Arriviamo alla trippa con crostini. Trippa tipica alla romana, con quella elasticità che ti aspetti, una elasticità da seppia, se capite cosa intendo. Forse pochi crostini per la quantità di trippa, che arriva in un pentolino, ma ci pensano i camerieri, che portano un cestino di pane ottimo (che, purtroppo, avanzerà). La attacco. Come mangiare una spugna, la spugna con cui Dio ha cancellato le nuvole quando fece i cieli. O qualcosa del genere, se capite cosa intendo. Stranamente delicata, diverse da quelle provate di solito. Decisamente meno banale del previsto, per nulla oliosa. È un piatto anarchico, che non puoi gestire né con la forchetta né con il cucchiaio. Forse un po’ con il cucchiaio e del pane. È il momento di dolci. Una fortuna che purtroppo lasceremo ad altri. Otto tipi di tiramisù, uno più carico dell’altro. Miele e noci, con pistacchio, con fragole, con rum scuro, con Bailies. Ci avviciniamo al frigorifero per vederlo, giallo, giallissimo; che è il colore di questa cena, dai fritti alla carbonara.

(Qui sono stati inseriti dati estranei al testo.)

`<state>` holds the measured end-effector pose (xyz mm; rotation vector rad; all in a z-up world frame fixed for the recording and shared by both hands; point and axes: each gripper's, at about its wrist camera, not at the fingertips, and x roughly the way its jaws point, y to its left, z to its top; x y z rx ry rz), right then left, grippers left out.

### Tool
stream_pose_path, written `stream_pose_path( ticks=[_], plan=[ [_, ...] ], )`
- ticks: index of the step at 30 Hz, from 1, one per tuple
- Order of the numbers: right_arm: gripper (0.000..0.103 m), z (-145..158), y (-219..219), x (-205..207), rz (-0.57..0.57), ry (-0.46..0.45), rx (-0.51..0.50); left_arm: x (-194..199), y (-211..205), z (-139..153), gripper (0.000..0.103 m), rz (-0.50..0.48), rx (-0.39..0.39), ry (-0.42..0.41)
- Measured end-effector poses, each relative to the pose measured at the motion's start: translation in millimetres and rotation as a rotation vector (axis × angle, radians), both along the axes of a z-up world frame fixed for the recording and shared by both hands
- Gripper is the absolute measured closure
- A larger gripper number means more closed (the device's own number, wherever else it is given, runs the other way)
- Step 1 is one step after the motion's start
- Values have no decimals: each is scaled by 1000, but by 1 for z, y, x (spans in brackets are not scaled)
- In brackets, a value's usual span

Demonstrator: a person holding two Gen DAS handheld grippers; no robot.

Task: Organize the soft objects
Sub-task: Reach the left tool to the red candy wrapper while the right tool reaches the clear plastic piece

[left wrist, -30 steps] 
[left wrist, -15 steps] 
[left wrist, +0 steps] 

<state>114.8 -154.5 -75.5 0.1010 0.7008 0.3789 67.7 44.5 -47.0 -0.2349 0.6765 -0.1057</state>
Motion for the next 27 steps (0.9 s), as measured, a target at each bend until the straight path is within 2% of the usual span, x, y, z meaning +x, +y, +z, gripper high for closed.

È troppo, lo so io e lo sa lui, che mi guarda e sembra dire: “Nun ce provà”. E io non ci provo. Torno a sedermi, sculacciato dal dessert più famoso d’Italia. Ci riproviamo con qualche ciambellina e un cannellino. Siamo abbastanza certi che il tiramisù sarebbe stato decisamente migliore, ma va bene così. Ci alziamo, ringraziamo, paghiamo e usciamo e cerchiamo, tra le svolte, quella leggermente in discesa, così da poter arrivare a casa rotolando.